There is no meaningful evidence in the record that the ALJ did not discount. The crucial issue in
this case is the extent to which Lowery was limited in his ability to walk, stand, sit, and lift. By
discounting all of the substantial evidence in the record, the ALJ left that crucial issue undeveloped.
The ALJ did not seek clarification from Dr. Ross regarding the apparent inconsistency between
Dr. Ross’s assignment of those moderate to severe limitations and his finding of mild degenerative
disk disease. Nor did he solicit comment from Dr. Ross as to how the results of the MRI would
impact his opinion. Again, the ALJ failed to fully develop the record.
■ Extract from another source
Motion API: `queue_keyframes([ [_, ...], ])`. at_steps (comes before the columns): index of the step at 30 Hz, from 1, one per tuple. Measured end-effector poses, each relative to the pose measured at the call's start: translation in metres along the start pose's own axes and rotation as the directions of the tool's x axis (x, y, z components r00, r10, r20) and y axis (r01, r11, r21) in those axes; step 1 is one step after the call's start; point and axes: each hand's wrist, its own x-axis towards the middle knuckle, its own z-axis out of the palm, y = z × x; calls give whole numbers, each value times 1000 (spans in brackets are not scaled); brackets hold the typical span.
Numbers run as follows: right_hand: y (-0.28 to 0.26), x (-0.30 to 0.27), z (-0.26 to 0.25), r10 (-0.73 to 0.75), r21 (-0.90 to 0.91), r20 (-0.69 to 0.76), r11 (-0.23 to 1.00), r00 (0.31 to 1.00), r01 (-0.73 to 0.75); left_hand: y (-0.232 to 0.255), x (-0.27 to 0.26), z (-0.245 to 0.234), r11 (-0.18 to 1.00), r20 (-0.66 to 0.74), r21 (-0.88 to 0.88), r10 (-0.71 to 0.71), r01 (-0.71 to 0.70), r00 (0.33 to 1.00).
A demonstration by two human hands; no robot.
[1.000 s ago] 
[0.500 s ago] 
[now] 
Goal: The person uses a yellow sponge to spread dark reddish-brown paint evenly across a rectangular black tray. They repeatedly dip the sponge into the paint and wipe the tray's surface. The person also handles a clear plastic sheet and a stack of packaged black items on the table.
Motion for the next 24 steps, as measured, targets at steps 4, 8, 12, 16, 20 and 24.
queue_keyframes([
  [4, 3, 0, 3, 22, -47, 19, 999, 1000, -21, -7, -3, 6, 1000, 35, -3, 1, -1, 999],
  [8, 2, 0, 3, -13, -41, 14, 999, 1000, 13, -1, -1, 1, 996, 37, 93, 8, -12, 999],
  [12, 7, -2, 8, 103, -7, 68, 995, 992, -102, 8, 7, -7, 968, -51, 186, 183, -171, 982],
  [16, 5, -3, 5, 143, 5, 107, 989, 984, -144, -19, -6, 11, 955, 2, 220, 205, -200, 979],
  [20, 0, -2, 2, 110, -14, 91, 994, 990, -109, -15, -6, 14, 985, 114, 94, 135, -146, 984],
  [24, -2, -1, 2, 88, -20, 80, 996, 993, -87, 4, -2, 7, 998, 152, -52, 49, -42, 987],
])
The Court has carefully considered the ALJ’s rationale for the decision in this case and has
concluded that the rationale is inadequate and that the ALJ failed to fully develop the record. The
proper course of action here is to remand so that the Commissioner may fully develop the record and
consider whether to pursue a new rationale for its decision or perhaps change its decision. See Mayo,
921 F.2d at 179.
CONCLUSION
For the reasons stated, this case is remanded pursuant to Sentence Four of 42 U.S.C. § 405(g)
and Melkonyan v. Sullivan, 501 U.S. 89, 111 S. Ct. 2157, 115 L. Ed. 2d 78 (1991).
IT IS SO ORDERED this 29th day of October, 2012.